In “‘Commit’ in Relation to Suicide on Trial,” Maya Williams, Portland’s new Poet Laureate, in a sense puts suicide on trial—not the person who might be so distressed and troubled, but the act itself or some of the thought processes involved, as if they could be tried and found guilty, responsible. It is not a big leap to go from here to imagining how our entire culture can lead to a confusion between crime and truth, harm and release, abuse and protection. This poem plays with the borrowed form of trial proceedings to make its points, and we sense here the poet’s strong support for those suffering who are struggling with such an adversary..
Betsy Sholl, Maine Arts Journal Poetry Editor
Maya Williams (ey/they/she) is a Black Mixed Race suicide survivor and poet. Ey is Portland, Maine’s seventh Poet Laureate. They have published in venues such as Homology Lit, glitterMOB, Occulum, Littoral Books, Maine Sunday Telegram, Black Table Arts, and more. You can follow their work at mayawilliamspoet.com
“Commit” in Relation to Suicide on Trial
In Defense of “Commit” in Relation to Suicide
It is a “commitment” to accountability.
It is a “commitment” to follow through.
It is a “condemnation” of one’s own life.
It is a “condemnation” of the burden of breath.
It is a “call” to what those left behind do not want.
It is a “call” to an action those left behind cannot stop in time.
The plaintiff doesn’t know the difference between criminalizing the act
and criminalizing the person. To hate the sin and love the sinner.
In Offense of “Commit” in Relation to Suicide
It compares “crime” to “truth.”
It compares “doctor” to “patient.”
It compares “seeking harm” to “seeking release.”
It compares “contact abuser” to “contact protector.”

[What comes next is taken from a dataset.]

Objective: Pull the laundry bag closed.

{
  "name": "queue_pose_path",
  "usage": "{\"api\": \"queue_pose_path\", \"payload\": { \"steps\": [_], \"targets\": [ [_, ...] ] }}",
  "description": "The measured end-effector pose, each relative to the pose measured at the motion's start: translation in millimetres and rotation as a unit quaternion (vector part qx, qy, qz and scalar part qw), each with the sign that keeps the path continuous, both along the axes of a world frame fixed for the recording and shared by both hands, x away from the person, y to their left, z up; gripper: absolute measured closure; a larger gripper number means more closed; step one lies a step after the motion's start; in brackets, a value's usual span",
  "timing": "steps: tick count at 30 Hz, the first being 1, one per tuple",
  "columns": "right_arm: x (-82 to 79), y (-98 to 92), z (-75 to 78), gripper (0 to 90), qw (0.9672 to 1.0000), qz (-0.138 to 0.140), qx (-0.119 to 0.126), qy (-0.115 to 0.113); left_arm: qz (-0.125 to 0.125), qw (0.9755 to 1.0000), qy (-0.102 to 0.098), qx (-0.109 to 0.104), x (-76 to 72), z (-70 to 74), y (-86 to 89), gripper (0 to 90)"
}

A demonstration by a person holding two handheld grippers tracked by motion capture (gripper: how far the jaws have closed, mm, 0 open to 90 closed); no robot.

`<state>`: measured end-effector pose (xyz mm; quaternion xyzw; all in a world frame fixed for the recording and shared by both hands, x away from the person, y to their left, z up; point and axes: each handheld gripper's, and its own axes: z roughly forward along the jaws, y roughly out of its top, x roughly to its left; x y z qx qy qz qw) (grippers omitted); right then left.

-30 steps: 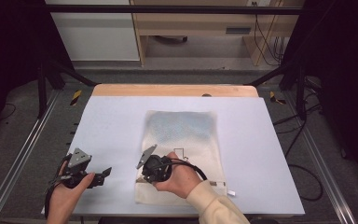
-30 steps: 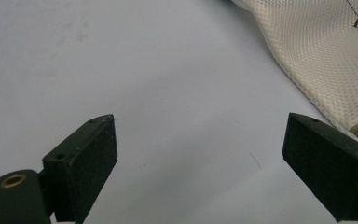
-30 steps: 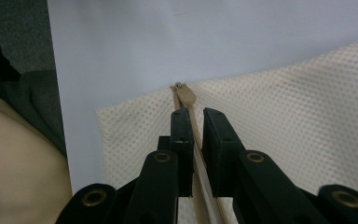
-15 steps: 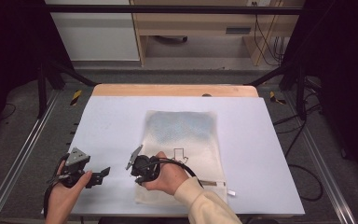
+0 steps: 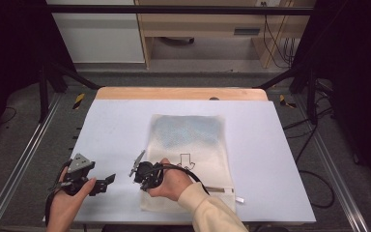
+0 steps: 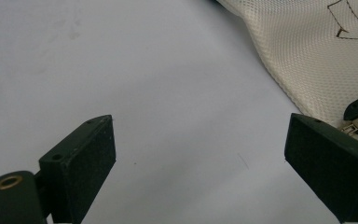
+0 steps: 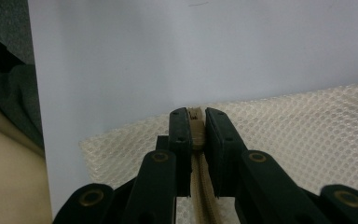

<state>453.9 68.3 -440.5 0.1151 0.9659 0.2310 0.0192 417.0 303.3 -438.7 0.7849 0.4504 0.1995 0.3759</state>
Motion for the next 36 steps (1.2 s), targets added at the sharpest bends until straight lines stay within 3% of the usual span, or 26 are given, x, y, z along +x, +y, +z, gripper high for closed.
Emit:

It compares “a chance to suffocate” to “a chance to breathe.”
It compares “seeking a form of hell” to “seeking a form of heaven.”
The defendant perpetuates making an insidious comparison
between prison and mental illness.
Who judges to deliver the final etymology, the final lexicon, of the refusal to stay alive?
Image at top: Anonymous, Justice?, drawing, 9 x 12 in.